Task directions
Only one stretch of the listing below is wanted. Give it again exactly, from the line with "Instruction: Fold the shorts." through the line with "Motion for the".

►

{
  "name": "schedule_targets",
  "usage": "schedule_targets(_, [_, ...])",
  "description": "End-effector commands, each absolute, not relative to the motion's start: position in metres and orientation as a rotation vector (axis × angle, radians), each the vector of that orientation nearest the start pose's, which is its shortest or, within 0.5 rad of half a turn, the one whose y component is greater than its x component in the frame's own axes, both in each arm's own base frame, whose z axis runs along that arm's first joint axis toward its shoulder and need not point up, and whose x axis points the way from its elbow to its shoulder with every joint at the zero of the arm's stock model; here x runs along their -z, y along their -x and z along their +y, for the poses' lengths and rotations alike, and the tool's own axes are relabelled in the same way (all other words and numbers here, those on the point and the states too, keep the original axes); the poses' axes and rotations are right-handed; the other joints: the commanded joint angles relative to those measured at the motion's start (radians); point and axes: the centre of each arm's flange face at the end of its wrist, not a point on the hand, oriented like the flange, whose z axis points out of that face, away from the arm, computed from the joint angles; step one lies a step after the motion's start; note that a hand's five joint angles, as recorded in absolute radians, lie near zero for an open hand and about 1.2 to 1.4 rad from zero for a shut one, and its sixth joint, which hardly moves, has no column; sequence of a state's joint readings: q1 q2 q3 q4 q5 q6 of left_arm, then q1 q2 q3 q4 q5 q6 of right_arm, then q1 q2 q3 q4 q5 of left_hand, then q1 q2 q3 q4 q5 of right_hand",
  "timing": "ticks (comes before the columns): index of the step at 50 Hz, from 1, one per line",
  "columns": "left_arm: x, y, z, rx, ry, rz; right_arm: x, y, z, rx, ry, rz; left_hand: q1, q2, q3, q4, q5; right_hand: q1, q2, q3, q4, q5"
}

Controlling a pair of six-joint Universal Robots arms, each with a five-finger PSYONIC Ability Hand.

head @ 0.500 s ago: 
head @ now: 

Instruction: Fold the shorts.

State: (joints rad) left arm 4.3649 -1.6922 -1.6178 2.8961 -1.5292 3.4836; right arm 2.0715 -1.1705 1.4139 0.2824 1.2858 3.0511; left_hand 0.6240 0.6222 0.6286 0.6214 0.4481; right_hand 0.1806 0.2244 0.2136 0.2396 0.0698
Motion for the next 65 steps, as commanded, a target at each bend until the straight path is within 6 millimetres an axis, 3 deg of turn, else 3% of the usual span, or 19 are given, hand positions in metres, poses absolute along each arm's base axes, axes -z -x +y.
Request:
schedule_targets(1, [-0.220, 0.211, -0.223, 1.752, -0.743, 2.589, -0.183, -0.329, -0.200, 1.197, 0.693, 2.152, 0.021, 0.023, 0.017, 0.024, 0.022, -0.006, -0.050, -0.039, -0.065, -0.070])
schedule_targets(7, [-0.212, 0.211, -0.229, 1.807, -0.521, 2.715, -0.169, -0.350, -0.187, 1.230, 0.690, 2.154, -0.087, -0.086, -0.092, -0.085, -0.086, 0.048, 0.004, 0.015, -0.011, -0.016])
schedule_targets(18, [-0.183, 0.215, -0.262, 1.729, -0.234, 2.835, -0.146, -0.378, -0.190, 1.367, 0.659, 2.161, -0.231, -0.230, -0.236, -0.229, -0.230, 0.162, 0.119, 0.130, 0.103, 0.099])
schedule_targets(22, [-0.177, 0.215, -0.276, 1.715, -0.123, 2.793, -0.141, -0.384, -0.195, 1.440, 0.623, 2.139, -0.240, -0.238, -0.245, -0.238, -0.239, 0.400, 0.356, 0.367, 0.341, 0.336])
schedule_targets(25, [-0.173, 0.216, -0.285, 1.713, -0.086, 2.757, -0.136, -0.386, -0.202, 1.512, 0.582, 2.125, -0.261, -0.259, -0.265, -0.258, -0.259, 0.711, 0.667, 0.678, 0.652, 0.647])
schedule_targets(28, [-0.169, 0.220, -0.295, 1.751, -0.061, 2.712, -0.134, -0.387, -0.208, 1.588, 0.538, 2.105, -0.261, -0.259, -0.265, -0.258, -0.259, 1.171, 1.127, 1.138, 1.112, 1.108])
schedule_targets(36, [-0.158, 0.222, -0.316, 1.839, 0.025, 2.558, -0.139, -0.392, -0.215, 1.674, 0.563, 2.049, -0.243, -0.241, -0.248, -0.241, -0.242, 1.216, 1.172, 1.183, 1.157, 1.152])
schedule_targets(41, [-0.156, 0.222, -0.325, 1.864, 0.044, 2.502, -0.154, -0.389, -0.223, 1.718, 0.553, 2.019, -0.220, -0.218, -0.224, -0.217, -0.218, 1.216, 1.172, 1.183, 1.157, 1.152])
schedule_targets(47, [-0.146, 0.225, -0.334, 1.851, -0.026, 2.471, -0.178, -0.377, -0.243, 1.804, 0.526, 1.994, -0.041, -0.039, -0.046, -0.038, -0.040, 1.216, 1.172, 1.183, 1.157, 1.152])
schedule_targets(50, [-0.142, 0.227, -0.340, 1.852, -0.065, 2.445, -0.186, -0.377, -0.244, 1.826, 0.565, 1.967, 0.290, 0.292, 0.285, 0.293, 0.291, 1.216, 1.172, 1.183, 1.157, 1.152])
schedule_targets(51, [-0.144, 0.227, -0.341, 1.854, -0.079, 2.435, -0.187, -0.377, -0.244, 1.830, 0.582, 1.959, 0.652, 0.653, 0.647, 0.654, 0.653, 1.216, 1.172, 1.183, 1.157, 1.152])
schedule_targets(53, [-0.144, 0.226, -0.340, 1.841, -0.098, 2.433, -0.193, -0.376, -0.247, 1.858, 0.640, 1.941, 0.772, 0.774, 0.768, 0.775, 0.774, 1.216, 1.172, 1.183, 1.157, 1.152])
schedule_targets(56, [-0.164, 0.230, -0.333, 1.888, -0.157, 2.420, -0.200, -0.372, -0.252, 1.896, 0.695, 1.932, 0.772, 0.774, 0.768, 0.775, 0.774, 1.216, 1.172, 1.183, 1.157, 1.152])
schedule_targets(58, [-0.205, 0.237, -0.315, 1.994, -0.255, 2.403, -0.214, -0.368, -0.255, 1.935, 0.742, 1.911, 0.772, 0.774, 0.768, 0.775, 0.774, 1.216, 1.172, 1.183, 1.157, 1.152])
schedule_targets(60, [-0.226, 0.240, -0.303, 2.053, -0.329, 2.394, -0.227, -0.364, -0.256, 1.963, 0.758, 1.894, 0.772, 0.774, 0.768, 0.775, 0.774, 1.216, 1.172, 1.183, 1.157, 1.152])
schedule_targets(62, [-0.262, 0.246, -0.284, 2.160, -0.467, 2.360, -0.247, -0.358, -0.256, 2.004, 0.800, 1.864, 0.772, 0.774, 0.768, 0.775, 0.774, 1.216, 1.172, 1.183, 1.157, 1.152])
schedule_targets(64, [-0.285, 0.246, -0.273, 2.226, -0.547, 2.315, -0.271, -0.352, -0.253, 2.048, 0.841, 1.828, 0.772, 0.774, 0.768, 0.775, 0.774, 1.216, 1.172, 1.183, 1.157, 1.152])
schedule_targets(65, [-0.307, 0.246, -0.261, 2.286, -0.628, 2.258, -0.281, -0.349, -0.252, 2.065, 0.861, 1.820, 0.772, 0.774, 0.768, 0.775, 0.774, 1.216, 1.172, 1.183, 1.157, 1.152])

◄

Response below
Instruction: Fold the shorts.

State: (joints rad) left arm 4.3649 -1.6922 -1.6178 2.8961 -1.5292 3.4836; right arm 2.0715 -1.1705 1.4139 0.2824 1.2858 3.0511; left_hand 0.6240 0.6222 0.6286 0.6214 0.4481; right_hand 0.1806 0.2244 0.2136 0.2396 0.0698
Motion for the next 65 steps, as commanded, a target at each bend until the straight path is within 6 millimetres an axis, 3 deg of turn, else 3% of the usual span, or 19 are given, hand positions in metres, poses absolute along each arm's base axes, axes -z -x +y.

The answer is complete.